■ About this task
With the exception of the pictures, write out the data below precisely.

■ Recorded information
· · ·
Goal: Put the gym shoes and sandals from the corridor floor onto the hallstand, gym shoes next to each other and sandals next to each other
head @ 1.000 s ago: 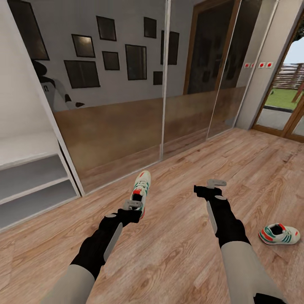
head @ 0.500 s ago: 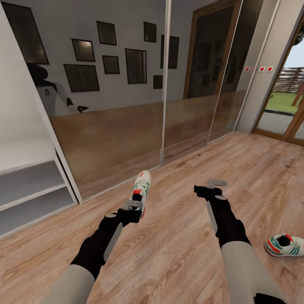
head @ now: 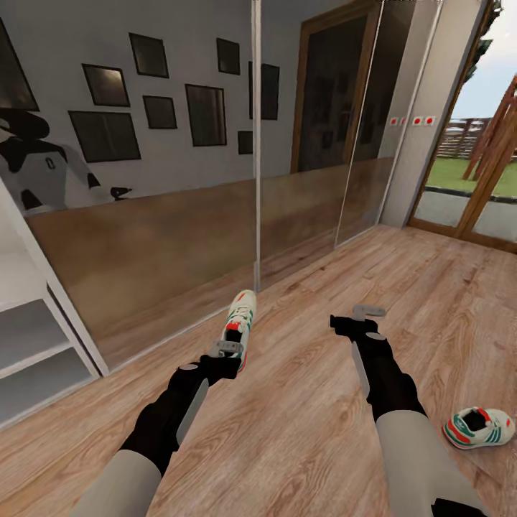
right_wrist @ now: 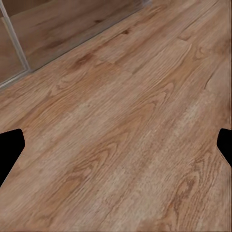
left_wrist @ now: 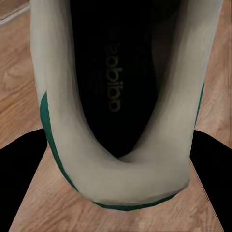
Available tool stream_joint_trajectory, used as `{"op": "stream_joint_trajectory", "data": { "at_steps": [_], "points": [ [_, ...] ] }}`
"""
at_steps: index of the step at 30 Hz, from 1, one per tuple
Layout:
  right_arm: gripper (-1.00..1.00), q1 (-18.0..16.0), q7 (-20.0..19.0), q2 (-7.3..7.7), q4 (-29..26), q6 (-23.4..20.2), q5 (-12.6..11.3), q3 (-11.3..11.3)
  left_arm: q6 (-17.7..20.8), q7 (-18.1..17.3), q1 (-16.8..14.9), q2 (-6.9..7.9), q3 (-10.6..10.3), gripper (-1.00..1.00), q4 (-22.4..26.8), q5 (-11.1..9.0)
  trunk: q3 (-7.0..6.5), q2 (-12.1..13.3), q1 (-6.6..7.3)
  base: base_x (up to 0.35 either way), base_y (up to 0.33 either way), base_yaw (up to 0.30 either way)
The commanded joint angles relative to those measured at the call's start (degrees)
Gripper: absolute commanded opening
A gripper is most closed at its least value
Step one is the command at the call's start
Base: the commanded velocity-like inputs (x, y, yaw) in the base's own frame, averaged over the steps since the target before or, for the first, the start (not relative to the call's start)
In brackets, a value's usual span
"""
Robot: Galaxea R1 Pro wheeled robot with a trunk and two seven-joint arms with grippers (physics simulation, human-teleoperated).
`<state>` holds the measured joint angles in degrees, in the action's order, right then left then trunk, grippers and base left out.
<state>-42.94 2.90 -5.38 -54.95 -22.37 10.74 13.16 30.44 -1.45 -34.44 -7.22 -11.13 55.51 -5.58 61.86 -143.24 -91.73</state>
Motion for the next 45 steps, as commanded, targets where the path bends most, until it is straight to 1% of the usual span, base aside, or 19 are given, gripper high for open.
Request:
{"op": "stream_joint_trajectory", "data": {
  "at_steps": [1,3,5,11,18,29,41,45],
  "points": [
    [1.0,0.0,-0.1,-0.06,-0.1,-0.3,0.5,0.1,0.3,0.1,0.0,0.01,0.0,-1.0,0.1,-0.6,0.0,0.0,0.01,0.034,0.0,-0.234],
    [1.0,0.0,-0.1,-0.06,-0.1,-0.3,0.5,0.1,0.3,0.1,0.0,0.01,0.0,-1.0,0.1,-0.6,-0.09,0.0,0.01,0.018,0.0,-0.234],
    [1.0,0.0,-0.1,-0.06,-0.1,-0.3,0.5,0.1,0.3,0.1,0.0,0.01,0.0,-1.0,0.1,-0.6,-0.63,0.0,0.06,0.007,0.0,-0.234],
    [1.0,0.0,-0.1,-0.03,-0.1,-0.3,0.5,0.1,0.3,0.1,0.0,0.01,0.0,-1.0,0.1,-0.6,-2.0,2.4,1.38,0.001,0.0,-0.234],
    [1.0,0.0,-0.1,0.0,-0.1,-0.3,0.5,0.1,0.3,0.1,0.0,0.01,0.0,-1.0,0.1,-0.6,-2.33,2.4,1.38,0.024,0.0,-0.233],
    [1.0,0.0,-0.1,0.0,-0.1,-0.3,0.5,0.1,0.3,0.1,0.0,0.01,0.0,-1.0,0.1,-0.7,-2.51,2.4,1.38,0.317,0.0,-0.065],
    [1.0,0.0,-0.1,0.0,-0.1,-0.3,0.5,0.1,0.3,0.1,0.0,0.01,0.0,-1.0,0.0,-0.7,-3.08,2.4,1.38,0.345,0.003,-0.205],
    [1.0,0.0,-0.1,-0.02,-0.1,-0.3,0.5,0.1,0.3,0.1,0.0,0.01,0.1,-1.0,0.0,-0.7,-3.3,2.4,1.38,0.323,0.153,-0.214]
  ]
}}
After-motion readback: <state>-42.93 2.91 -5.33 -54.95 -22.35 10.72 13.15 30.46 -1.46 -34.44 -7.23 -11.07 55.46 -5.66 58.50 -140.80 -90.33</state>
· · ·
■ Your solution
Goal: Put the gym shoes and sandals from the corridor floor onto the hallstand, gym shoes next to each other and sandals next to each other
head @ 1.000 s ago: 
head @ 0.500 s ago: 
head @ now: 
right_wrist @ now: 
left_wrist @ now: 
Available tool stream_joint_trajectory, used as `{"op": "stream_joint_trajectory", "data": { "at_steps": [_], "points": [ [_, ...] ] }}`
"""
at_steps: index of the step at 30 Hz, from 1, one per tuple
Layout:
  right_arm: gripper (-1.00..1.00), q1 (-18.0..16.0), q7 (-20.0..19.0), q2 (-7.3..7.7), q4 (-29..26), q6 (-23.4..20.2), q5 (-12.6..11.3), q3 (-11.3..11.3)
  left_arm: q6 (-17.7..20.8), q7 (-18.1..17.3), q1 (-16.8..14.9), q2 (-6.9..7.9), q3 (-10.6..10.3), gripper (-1.00..1.00), q4 (-22.4..26.8), q5 (-11.1..9.0)
  trunk: q3 (-7.0..6.5), q2 (-12.1..13.3), q1 (-6.6..7.3)
  base: base_x (up to 0.35 either way), base_y (up to 0.33 either way), base_yaw (up to 0.30 either way)
The commanded joint angles relative to those measured at the call's start (degrees)
Gripper: absolute commanded opening
A gripper is most closed at its least value
Step one is the command at the call's start
Base: the commanded velocity-like inputs (x, y, yaw) in the base's own frame, averaged over the steps since the target before or, for the first, the start (not relative to the call's start)
In brackets, a value's usual span
"""
Robot: Galaxea R1 Pro wheeled robot with a trunk and two seven-joint arms with grippers (physics simulation, human-teleoperated).
`<state>` holds the measured joint angles in degrees, in the action's order, right then left then trunk, grippers and base left out.
<state>-42.94 2.90 -5.38 -54.95 -22.37 10.74 13.16 30.44 -1.45 -34.44 -7.22 -11.13 55.51 -5.58 61.86 -143.24 -91.73</state>
Motion for the next 45 steps, as commanded, targets where the path bends most, until it is straight to 1% of the usual span, base aside, or 19 are given, gripper high for open.
Request:
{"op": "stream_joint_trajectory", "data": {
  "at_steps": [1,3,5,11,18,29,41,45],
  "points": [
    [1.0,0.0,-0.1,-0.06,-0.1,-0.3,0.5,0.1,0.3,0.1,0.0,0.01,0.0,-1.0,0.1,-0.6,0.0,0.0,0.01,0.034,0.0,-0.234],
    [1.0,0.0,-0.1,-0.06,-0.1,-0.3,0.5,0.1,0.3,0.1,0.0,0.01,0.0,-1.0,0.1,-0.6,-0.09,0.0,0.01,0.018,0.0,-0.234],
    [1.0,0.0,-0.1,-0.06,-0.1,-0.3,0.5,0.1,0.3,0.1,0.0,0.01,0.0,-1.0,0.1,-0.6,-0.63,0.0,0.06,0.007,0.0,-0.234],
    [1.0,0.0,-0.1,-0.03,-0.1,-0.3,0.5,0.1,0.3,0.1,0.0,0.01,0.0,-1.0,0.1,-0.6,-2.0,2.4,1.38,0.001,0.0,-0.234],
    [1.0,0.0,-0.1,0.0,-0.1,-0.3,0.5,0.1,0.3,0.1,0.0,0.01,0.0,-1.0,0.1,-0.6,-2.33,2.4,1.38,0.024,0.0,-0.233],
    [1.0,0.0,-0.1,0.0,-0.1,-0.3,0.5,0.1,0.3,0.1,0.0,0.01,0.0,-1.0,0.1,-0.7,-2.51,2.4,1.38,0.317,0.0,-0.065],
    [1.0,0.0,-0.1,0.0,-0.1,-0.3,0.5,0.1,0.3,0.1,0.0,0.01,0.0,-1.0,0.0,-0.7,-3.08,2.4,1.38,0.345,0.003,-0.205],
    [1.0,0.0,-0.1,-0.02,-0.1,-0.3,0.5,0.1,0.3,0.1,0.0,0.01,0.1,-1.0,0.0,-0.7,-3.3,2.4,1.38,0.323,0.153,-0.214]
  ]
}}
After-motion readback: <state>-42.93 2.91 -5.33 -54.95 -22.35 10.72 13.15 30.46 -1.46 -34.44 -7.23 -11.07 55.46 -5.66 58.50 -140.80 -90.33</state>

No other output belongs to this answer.